Cars & Coffee: Trancas Country Market, 8.6.2017
Photography by Alex Sobran
From hindsight’s perspective, the Cars and Coffee format for automotive assemblies is a a no-brainer, and it’s become such a staple of the enthusiast’s weekend that recalling the time before its existence is difficult. Like so many things, the best results come from the simplest plans—in this case, bringing all kinds of people and cars together for a no-stakes show that still manages to compel an attendance worthy of any concours lawn or gravel.
The variety is undoubtedly a big factor in the appeal—where else will you find yellow Carrera GTs neighboring up to green Land Rovers?—but there is another side to this inclusivity.

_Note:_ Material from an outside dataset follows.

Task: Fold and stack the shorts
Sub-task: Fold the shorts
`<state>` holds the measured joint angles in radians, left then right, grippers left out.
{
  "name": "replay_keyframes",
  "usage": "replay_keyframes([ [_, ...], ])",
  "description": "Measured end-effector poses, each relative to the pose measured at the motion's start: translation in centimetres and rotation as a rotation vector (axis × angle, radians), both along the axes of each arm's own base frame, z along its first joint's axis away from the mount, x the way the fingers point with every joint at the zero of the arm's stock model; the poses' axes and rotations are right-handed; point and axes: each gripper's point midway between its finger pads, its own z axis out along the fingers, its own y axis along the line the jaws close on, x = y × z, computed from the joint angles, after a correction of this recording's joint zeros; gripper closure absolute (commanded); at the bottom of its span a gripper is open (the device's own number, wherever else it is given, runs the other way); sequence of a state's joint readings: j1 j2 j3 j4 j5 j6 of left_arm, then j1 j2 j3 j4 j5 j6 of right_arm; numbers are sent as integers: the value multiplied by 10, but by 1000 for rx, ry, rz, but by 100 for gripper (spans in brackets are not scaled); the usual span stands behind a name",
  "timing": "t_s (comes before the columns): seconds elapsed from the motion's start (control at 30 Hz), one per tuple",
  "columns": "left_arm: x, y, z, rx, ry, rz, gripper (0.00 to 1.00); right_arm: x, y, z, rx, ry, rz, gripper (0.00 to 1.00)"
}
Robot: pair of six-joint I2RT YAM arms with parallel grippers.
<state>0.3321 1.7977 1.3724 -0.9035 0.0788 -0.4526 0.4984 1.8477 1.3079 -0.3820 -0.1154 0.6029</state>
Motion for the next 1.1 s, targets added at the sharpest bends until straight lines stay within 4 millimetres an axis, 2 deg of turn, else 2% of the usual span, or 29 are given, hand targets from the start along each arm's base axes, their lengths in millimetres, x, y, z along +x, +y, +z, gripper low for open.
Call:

Beyond the simple capacities of the various shopping malls parking lots and convention centers that host these Sunday morning migrations, there is the degenerative behavior that emerges when the crowds swell enough to call to some peoples’ vanity; attempting burnouts after redlining a cold engine is often the death knell of a good show.
Thankfully, our favorite local edition of Cars and Coffee at Trancas Country Market hasn’t yet had the breach of maturity that’s folded so many other events like it, even as it’s continued to grow to the point where finding a spot to park where others might actually see your car requires an arrival time that’s edging ever closer toward the sun’s. The first Sunday of every month is pretty much the only time we’re ever happy to wake up early on a weekend, and we’re sure you have a similar situation.
So, did you attend a Cars and Coffee-type gathering this weekend? What do you think about the sustainability of these types of events? Is it inevitable that they reach a critical mass and then must be canceled and moved elsewhere for the cycle to repeat? If you attempt to trim the bad apples by making the thing exclusive, even in the slightest amount, do you squash what makes them worth saving in the first place? Anyway, I hope you enjoy our gallery from this month’s show, there was plenty to set an early alarm for.